- **WORK TO COMPLETE**
The answer must be one number: how many lines in the data below include the string "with".

[MATERIAL PROVIDED Boundary: Start]

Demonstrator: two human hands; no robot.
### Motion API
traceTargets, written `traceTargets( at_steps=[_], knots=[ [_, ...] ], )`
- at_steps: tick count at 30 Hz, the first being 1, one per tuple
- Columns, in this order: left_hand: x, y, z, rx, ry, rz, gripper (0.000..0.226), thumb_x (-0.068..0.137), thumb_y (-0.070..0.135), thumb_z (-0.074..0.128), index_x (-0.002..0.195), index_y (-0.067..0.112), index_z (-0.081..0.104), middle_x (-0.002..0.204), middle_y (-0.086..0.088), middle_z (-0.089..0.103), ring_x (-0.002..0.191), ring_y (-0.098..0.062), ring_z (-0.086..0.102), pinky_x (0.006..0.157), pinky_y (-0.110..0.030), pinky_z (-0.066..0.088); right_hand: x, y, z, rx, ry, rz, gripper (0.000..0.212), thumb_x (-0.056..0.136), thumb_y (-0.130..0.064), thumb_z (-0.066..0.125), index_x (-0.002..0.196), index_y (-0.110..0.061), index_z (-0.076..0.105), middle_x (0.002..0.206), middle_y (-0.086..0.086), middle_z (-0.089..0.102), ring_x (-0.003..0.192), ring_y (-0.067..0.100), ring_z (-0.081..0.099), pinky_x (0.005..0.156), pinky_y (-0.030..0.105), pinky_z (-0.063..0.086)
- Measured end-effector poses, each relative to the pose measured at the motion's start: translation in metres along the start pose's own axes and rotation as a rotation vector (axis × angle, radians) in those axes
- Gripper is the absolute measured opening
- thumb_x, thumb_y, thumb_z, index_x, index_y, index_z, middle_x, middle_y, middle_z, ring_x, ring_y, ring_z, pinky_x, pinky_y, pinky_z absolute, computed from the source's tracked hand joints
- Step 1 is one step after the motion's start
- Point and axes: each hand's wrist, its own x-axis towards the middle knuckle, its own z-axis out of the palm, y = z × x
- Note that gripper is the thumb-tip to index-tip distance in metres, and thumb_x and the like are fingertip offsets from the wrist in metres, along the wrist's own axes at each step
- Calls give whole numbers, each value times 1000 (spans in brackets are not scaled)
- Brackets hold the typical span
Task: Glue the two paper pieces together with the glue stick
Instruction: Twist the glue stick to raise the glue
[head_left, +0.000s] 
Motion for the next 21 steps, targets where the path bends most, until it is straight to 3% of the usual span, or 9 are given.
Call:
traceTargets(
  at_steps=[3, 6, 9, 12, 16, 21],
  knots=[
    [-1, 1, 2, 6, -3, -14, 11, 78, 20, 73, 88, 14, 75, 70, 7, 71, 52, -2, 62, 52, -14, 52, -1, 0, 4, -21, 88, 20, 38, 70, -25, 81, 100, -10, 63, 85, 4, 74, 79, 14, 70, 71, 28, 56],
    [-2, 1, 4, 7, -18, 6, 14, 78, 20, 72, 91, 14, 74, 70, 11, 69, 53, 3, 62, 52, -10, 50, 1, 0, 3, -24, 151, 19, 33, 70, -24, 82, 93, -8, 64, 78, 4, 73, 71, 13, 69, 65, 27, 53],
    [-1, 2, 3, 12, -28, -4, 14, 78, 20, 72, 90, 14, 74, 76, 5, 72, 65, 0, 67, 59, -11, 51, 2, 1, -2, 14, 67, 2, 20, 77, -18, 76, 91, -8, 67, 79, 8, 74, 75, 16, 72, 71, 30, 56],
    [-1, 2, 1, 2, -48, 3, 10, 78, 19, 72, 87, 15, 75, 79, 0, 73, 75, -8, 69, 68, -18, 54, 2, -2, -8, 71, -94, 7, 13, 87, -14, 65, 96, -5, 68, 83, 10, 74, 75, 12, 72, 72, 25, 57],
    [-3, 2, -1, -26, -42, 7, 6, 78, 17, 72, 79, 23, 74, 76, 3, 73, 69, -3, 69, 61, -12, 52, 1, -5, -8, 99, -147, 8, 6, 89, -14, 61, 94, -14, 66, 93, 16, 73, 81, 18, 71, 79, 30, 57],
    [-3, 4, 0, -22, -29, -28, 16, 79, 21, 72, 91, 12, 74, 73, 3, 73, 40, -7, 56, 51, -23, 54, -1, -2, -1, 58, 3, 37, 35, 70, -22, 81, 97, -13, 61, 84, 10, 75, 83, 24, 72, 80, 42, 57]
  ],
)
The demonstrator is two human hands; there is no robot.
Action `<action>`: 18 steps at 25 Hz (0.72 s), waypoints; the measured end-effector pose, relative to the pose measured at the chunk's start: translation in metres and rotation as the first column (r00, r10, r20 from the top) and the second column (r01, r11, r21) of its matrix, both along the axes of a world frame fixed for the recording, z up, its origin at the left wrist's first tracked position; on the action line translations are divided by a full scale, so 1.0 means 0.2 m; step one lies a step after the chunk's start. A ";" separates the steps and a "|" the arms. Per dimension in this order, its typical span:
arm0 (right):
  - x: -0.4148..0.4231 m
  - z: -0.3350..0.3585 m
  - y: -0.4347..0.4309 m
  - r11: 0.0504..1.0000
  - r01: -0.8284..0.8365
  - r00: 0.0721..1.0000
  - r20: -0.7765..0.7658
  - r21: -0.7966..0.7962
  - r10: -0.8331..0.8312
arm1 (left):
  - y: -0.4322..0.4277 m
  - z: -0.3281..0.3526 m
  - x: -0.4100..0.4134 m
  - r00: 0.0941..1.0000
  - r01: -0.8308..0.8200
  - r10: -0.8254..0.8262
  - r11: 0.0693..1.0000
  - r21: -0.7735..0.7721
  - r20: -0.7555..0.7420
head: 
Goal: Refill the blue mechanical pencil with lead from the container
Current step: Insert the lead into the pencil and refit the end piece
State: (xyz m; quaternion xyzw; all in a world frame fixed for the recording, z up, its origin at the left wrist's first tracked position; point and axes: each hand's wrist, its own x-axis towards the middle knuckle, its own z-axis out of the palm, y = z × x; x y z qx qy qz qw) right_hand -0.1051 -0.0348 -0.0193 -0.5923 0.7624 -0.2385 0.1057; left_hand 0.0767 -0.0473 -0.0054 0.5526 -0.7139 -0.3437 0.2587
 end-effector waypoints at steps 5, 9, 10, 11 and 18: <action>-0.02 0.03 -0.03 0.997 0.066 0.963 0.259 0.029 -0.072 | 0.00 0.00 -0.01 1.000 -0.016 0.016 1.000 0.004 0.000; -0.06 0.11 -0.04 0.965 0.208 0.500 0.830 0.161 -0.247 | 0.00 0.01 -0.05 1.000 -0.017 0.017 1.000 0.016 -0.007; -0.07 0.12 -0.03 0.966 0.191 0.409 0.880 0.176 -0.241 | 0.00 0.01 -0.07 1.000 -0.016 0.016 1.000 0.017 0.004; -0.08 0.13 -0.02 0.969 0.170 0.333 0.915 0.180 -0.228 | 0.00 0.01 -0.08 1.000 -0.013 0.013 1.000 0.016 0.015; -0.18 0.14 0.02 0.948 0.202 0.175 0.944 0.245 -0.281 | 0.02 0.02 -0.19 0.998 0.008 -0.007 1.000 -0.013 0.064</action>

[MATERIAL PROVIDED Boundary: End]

- **WRITTEN REPLY**
2